Coalition marriage faces first real test
As Chancellor George Osborne rose to address the Commons this afternoon, with bad news for princes, policemen and politicians alike, he looked like a conjurer whose best trick has been given away by his assistant, writes Peter Rhodes.
As Chancellor George Osborne rose to address the Commons this afternoon, with bad news for princes, policemen and politicians alike, he looked like a conjurer whose best trick has been given away by his assistant, writes Peter Rhodes.
Blame Danny Alexander, the Lib-Dem Chief Secretary to the Treasury, who really should have spoken to Bob Quick.
Quick is the top counter-terrorism officer who was photographed last year carelessly carrying an open document revealing details of anti- terrorism raids. He promptly quit.
Eighteen months on, Alexander who bears a passing resemblance to the Muppet character Beaker, was snapped reading a confidential document which suggests 490,000 public-sector workers could lose their jobs under today's spending review.
On The Muppet Show, Beaker is a disaster-magnet. Danny Alexander seems to have the same unsafe pair of hands. The Chancellor's secret was out, the magician's trick blown.
We know the Fated 490,000 are going to vanish, George - Danny told us. The only mystery is, where are you going to hide them? Up your sleeve?
Osborne gave us a brisk, fluent performance, rattling through a script which was clearly based on the theme of "we're all in it together."
So £55 million of cuts in the Cabinet Office came almost in the same breath as a 14 per cent cut in the cost of running the Royals, followed by £2 billion extra on social care.
He received a fair hearing, apart from Labour growls of alarm when he unveiled that controversial four per cent annual cut in police budgets, and again when he invoked the word "fairness."
There was a terrible, tangible silence in the House when he hinted at the end of gold-plated pensions for MPs but applause when he announced £1.5 billion compensation for Equitable Life victims.

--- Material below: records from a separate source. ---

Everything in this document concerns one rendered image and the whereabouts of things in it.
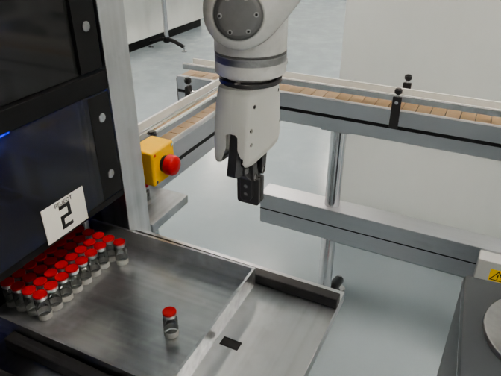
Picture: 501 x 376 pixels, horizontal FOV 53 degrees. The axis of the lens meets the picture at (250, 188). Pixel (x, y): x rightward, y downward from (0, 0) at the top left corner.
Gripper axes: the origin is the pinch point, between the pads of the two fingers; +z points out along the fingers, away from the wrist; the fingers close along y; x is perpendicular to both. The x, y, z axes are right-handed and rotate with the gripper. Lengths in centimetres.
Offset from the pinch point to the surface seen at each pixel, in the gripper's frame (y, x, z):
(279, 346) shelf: 4.4, 6.8, 22.3
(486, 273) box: -80, 37, 60
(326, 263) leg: -86, -12, 79
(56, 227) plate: 9.3, -28.0, 9.2
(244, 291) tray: -1.9, -2.0, 20.5
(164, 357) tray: 13.6, -6.7, 22.1
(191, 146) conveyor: -45, -39, 21
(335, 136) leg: -86, -14, 30
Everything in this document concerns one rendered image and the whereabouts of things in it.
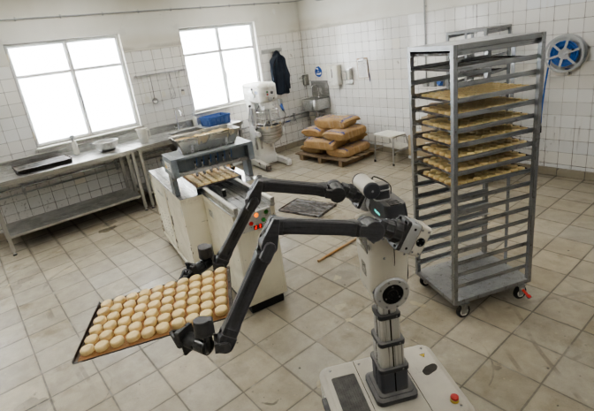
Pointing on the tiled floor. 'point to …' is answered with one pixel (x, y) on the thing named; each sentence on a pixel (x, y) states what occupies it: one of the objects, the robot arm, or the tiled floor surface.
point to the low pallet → (336, 156)
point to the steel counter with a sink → (130, 143)
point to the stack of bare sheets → (308, 208)
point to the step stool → (392, 141)
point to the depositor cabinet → (185, 213)
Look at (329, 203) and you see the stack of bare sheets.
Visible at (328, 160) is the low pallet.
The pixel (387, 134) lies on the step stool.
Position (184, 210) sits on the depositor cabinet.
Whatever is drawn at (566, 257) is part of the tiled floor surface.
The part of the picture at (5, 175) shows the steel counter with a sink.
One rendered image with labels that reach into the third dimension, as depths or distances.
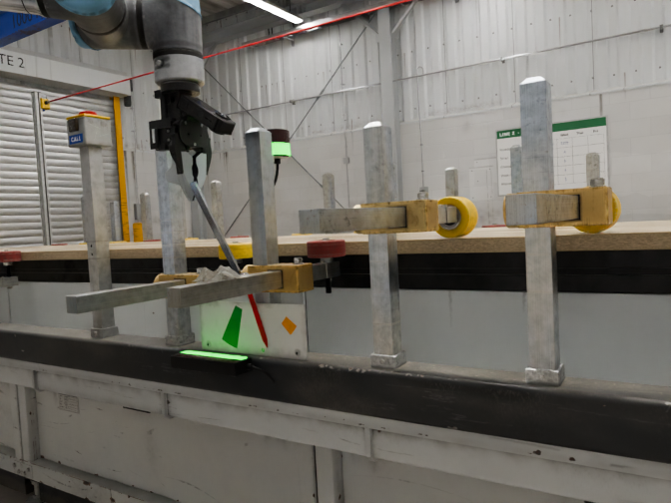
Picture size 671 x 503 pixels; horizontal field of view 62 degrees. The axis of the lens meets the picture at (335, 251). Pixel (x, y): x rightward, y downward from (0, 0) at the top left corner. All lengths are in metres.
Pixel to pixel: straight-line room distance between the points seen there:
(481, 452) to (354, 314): 0.42
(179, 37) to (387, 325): 0.62
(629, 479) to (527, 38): 7.90
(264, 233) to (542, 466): 0.60
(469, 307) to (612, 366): 0.26
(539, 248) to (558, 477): 0.34
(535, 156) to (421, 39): 8.29
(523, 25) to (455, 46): 0.98
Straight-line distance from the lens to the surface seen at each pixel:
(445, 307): 1.11
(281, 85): 10.38
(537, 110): 0.83
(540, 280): 0.83
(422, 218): 0.86
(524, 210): 0.57
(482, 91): 8.56
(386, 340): 0.93
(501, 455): 0.94
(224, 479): 1.64
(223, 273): 0.88
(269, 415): 1.14
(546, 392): 0.83
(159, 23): 1.11
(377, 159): 0.91
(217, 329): 1.14
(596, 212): 0.80
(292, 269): 1.00
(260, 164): 1.05
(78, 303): 1.04
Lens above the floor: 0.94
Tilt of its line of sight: 3 degrees down
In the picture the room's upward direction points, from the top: 3 degrees counter-clockwise
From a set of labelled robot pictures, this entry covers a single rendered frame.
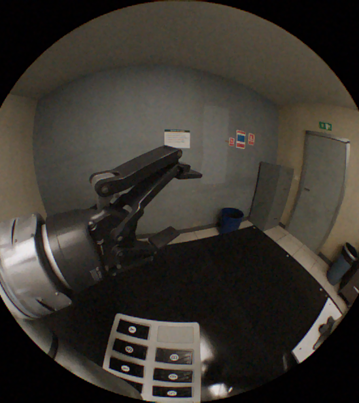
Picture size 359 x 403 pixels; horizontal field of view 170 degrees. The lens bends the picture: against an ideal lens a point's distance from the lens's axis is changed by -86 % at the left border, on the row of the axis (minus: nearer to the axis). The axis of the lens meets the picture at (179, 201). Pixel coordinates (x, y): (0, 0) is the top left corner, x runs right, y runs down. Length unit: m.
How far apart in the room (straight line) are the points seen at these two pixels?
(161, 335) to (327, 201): 2.71
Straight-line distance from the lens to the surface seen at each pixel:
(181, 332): 0.44
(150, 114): 1.70
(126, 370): 0.47
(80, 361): 0.19
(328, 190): 2.68
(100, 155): 1.75
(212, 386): 0.50
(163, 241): 0.23
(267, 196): 2.46
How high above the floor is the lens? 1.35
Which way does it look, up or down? 23 degrees down
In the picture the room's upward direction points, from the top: straight up
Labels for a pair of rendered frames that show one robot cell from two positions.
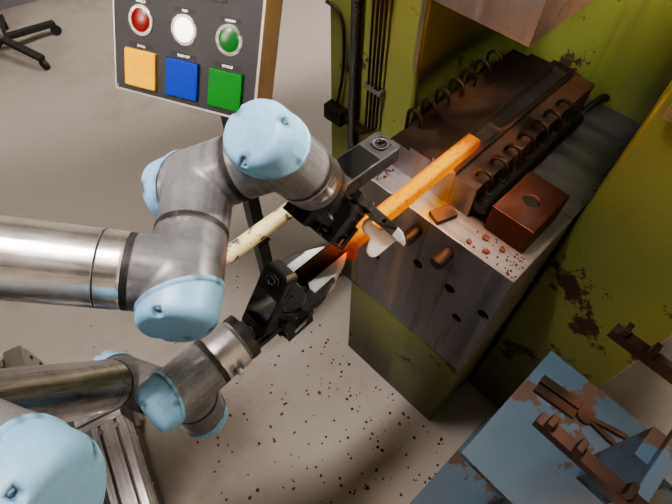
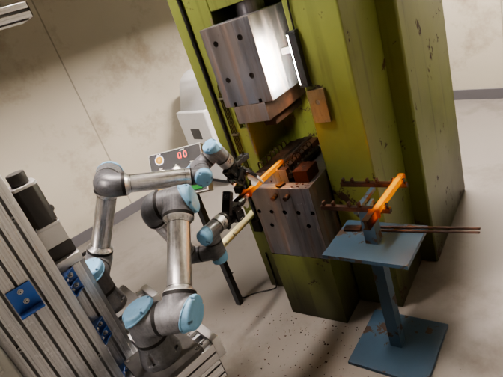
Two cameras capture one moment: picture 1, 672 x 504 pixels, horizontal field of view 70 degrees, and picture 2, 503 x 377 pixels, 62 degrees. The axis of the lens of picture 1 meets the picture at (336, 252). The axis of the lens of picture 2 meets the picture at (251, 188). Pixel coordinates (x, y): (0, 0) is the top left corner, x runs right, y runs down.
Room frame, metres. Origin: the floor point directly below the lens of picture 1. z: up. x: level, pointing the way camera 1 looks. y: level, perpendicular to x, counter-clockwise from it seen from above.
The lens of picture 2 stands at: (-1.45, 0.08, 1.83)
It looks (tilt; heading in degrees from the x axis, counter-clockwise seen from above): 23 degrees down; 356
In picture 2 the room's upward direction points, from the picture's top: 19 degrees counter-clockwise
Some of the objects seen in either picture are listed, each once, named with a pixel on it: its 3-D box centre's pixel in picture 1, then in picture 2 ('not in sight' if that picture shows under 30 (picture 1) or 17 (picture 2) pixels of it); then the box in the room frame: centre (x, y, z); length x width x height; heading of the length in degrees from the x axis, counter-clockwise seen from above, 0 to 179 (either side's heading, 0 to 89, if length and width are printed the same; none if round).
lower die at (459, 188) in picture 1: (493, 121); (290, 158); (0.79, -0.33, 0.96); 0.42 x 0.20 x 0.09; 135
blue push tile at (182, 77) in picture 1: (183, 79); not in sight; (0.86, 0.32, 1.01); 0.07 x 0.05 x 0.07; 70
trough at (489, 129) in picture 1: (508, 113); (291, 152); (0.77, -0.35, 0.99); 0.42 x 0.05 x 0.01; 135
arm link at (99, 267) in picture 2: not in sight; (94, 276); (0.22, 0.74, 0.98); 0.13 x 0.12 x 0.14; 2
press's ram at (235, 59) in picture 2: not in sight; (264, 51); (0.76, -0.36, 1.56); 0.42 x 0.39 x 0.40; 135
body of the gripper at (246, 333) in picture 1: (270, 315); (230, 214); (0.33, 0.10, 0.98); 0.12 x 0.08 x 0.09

Today's review followed a sparky Prime Minister's Questions, the second encounter between Ed Miliband and David Cameron.
The Leader of the Opposition set out to embarrass the Government with a quote from Justice Secretary Ken Clarke who has warned of a double-dip recession.
But Mr Miliband had not used Mr Clarke's quote in full and as the PM twice invited him to read it fully, the young Labour leader looked awkward and wrong-footed.
He tried too hard to pin down the PM on technical, hypothetical questions about the future of the economy instead of landing simple punches on simple issues.
But of course, the Commons is not the only venue in town.
Interviewed by the BBC today, Ed Miliband indulged in the greatest joy of being in Opposition, proposing a plan to "reduce the deficit while protecting jobs and growth" without having to explain how this miraculous scheme would work.
Ed Miliband reminded us: "People will be very fearful about what is being announced today, fearful for their jobs."
Was he thinking, perhaps of the job currently filled by the Beaker of the Coalition?
Danny Alexander, who sat glumly beside the Chancellor during this afternoon's statement, won his Inverness seat as a Liberal Democrat on a platform of soft green Lib-Dem policies. Now by the vagaries of politics, he's implementing Tory cuts.
For better or worse, the Tories and Lib-Dem are married.
How fitting that today's cuts came on the same day as the UK Supreme Court ruled that pre-nuptial agreements are binding.
George Osborne sat down and Alan Johnson stood up to respond. This, remember, is the old Labour warhorse who said when he was appointed Shadow Chancellor a few weeks ago that he knew little about economics.
But what a blistering performance this was as he swept into a passionate, lyrical and utterly assured demolition of the spending review. Ed Miliband watched wide-eyed. And how many Labour MPs were wondering whether they had elected the right man? This afternoon, on top form in the Commons, Alan Johnson looked like the best leader Labour never had.